:: Task statement ::
Please quote only the lines that start at the one with "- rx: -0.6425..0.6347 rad" and go on to the last line of the data, both ends kept.

:: Exercise data ::
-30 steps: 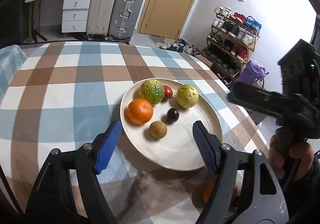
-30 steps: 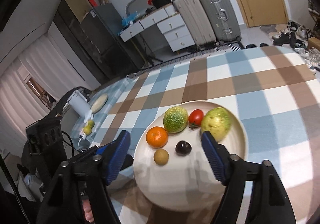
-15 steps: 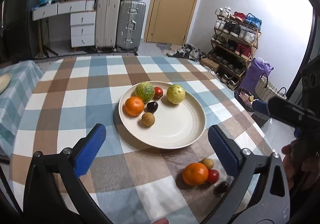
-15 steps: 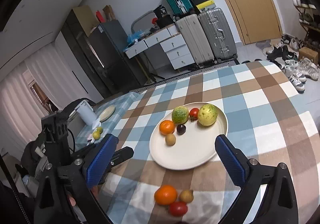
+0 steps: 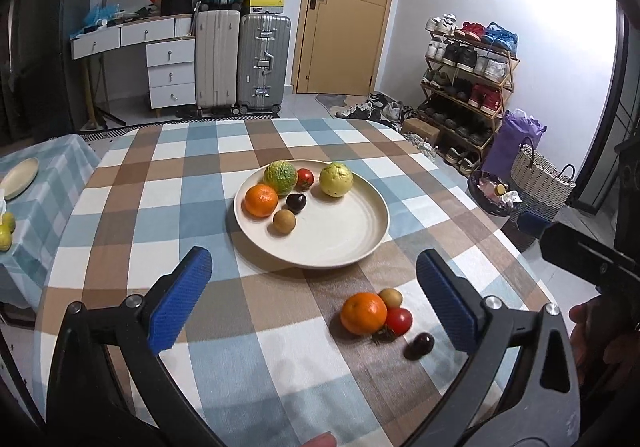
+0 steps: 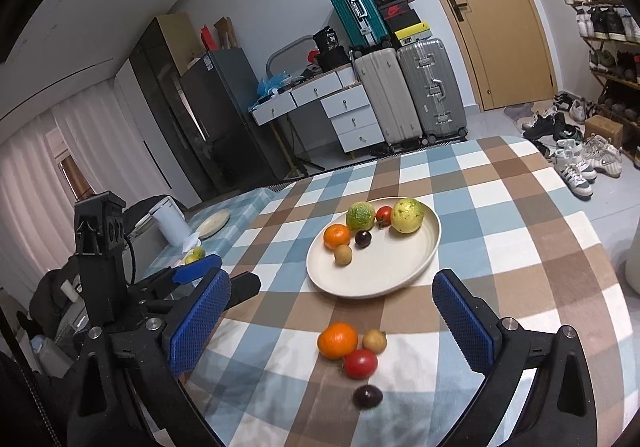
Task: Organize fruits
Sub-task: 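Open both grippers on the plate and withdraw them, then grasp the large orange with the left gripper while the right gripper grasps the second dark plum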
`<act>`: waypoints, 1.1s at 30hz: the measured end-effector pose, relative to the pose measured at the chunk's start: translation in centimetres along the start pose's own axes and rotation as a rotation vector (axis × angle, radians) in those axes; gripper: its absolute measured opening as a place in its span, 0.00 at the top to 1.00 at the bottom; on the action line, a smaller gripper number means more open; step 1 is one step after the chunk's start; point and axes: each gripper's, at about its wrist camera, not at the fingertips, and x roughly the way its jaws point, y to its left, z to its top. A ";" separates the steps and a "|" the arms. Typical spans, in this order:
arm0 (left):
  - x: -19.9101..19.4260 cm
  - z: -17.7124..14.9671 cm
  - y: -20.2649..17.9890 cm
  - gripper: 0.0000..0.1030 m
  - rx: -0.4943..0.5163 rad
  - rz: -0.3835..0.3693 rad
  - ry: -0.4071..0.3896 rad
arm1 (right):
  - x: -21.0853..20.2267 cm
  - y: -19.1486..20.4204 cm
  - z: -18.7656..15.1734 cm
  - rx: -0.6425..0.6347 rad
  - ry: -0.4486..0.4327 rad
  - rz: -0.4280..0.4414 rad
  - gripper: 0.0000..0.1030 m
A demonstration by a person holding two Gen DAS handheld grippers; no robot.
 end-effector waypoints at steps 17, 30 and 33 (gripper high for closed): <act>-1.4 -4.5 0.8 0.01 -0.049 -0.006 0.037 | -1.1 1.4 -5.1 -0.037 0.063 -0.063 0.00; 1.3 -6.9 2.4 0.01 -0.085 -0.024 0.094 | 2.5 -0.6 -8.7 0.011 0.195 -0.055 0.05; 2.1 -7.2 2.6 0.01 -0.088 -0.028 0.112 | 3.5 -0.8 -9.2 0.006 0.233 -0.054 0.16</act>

:: Reply to the task ::
  - rx: -0.6425..0.6347 rad
  - ry: -0.4486..0.4327 rad
  - rz: -0.4280..0.4414 rad
  - gripper: 0.0000..0.1030 m
A demonstration by a person holding two Gen DAS handheld grippers; no robot.
 end-effector waypoints at steps 17, 30 and 33 (gripper high for closed): <act>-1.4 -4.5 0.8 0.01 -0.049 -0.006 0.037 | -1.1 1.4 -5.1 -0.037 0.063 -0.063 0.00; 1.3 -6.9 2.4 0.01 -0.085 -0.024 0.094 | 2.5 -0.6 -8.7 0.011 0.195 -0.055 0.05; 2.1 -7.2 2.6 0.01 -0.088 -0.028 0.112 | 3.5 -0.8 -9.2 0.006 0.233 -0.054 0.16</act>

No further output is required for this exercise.